Look through the entries below and count every line in which "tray" appears; reply with the number only.

---------- Study material

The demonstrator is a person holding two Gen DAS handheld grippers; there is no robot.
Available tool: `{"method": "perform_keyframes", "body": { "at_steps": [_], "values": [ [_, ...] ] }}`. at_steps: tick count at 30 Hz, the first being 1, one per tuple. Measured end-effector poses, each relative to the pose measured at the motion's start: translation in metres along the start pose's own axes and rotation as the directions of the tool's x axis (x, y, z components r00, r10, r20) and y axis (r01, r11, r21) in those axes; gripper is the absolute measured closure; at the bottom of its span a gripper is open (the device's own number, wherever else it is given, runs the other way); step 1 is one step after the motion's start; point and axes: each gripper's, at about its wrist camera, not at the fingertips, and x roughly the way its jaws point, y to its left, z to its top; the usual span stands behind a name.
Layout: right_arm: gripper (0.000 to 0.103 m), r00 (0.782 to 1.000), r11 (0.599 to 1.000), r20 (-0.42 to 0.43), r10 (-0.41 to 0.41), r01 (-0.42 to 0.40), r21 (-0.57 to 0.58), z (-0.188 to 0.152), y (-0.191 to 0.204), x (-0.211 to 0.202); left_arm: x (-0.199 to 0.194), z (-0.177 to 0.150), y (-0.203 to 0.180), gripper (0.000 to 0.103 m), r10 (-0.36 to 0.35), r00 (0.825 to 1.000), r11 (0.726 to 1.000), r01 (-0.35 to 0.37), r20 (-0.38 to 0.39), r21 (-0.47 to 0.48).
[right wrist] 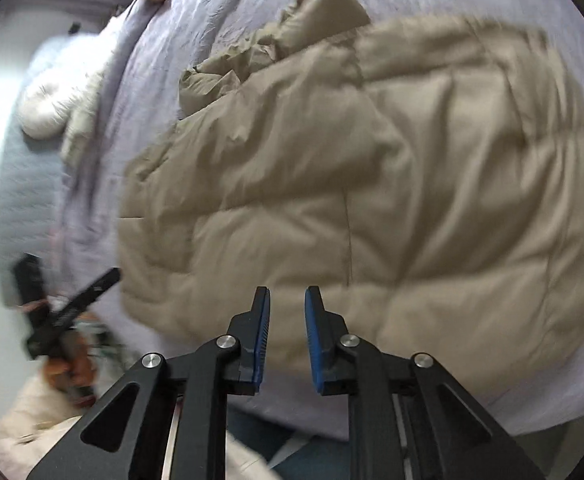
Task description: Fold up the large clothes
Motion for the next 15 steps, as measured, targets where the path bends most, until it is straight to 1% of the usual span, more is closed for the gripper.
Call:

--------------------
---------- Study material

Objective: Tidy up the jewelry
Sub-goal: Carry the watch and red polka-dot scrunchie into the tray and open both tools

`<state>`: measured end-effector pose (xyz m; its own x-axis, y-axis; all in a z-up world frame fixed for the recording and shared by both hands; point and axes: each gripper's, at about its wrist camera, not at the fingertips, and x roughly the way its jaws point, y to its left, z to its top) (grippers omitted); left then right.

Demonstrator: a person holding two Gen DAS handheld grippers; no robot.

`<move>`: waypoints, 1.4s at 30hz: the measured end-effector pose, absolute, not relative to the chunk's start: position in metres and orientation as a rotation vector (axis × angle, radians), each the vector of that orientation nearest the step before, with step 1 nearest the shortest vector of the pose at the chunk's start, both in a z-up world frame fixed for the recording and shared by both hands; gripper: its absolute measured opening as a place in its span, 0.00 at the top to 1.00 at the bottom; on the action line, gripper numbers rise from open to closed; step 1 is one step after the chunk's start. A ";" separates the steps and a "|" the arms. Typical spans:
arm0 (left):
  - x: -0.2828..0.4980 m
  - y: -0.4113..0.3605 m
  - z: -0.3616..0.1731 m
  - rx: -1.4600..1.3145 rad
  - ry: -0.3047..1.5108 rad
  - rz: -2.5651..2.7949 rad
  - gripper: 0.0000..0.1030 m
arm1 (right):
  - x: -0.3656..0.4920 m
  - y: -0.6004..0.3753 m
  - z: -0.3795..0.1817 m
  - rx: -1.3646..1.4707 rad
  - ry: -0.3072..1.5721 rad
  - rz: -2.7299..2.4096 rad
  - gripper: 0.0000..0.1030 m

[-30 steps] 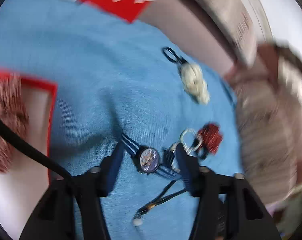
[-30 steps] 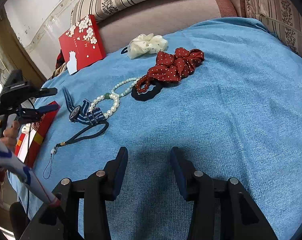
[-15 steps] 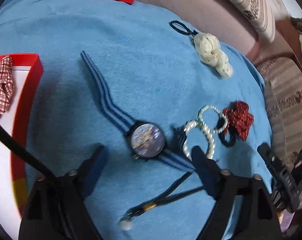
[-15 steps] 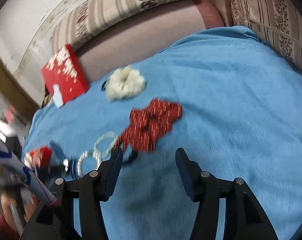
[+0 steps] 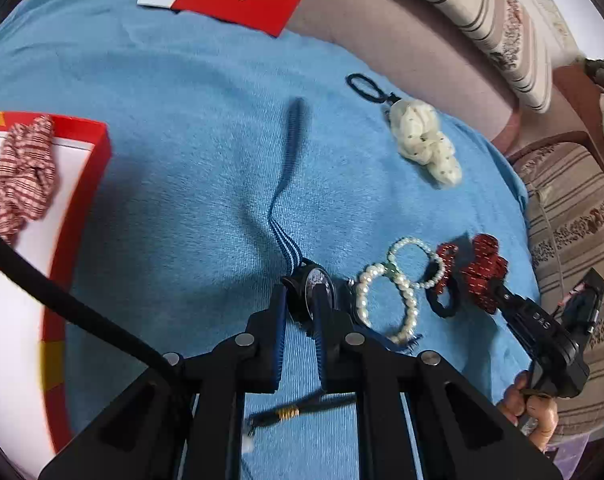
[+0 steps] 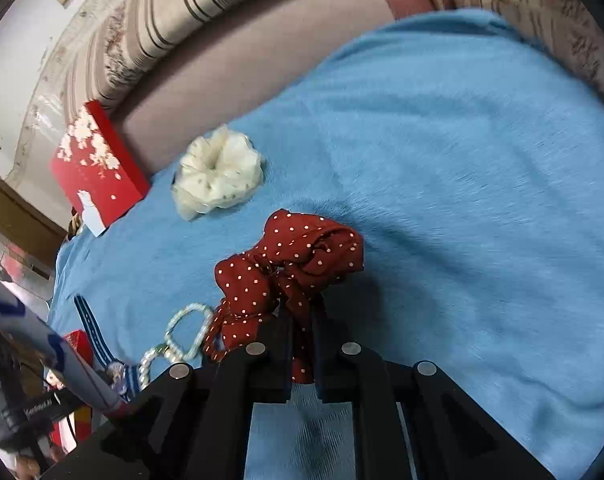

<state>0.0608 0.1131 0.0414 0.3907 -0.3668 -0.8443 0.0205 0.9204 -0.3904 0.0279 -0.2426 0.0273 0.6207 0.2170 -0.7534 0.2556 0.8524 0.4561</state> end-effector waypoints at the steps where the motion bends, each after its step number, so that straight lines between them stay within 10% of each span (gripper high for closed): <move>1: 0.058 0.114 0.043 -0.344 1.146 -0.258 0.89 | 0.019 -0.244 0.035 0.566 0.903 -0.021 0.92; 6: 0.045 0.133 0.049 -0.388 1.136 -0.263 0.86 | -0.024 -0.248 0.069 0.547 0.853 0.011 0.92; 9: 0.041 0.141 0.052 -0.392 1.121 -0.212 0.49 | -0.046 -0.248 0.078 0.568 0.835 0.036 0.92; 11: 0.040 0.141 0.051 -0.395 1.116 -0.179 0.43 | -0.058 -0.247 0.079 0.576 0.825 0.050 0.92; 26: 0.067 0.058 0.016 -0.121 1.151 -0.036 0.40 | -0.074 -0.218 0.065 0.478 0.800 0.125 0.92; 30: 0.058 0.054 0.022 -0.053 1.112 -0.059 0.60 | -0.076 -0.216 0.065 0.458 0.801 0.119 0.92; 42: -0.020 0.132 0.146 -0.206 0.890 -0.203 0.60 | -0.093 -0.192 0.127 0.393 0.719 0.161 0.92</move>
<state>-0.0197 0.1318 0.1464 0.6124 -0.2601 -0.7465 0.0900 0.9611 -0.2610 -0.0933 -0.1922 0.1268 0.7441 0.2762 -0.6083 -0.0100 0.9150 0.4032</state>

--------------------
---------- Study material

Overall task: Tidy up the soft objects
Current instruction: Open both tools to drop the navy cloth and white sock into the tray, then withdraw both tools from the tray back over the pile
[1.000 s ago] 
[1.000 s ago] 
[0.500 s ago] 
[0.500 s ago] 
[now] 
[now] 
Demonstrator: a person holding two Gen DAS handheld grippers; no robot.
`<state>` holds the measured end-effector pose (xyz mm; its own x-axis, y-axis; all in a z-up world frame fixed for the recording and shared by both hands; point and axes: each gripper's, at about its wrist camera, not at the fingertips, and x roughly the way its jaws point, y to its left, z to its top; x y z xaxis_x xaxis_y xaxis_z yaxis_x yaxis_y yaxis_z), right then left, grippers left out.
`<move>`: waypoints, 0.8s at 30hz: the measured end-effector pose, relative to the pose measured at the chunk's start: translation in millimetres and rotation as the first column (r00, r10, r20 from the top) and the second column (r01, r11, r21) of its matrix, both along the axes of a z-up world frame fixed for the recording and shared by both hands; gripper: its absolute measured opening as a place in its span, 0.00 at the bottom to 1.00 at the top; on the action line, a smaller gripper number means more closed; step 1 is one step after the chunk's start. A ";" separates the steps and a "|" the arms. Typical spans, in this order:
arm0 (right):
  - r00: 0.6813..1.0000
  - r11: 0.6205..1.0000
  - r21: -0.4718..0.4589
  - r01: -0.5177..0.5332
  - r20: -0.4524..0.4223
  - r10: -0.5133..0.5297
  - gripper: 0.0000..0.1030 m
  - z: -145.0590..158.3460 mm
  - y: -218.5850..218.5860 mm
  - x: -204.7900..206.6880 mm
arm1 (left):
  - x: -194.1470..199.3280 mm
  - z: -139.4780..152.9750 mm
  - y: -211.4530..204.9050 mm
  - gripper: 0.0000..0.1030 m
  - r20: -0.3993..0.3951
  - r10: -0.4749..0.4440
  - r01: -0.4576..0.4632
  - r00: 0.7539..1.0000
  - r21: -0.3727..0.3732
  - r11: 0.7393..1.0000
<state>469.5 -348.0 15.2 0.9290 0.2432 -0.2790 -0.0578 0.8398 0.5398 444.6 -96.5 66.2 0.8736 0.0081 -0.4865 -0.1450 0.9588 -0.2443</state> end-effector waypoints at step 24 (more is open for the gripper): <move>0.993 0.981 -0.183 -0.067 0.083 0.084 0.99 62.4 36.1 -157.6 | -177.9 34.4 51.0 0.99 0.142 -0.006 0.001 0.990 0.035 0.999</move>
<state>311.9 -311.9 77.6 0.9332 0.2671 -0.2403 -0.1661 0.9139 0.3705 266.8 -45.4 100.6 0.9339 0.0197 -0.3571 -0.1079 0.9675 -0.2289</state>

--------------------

Response to the task: 2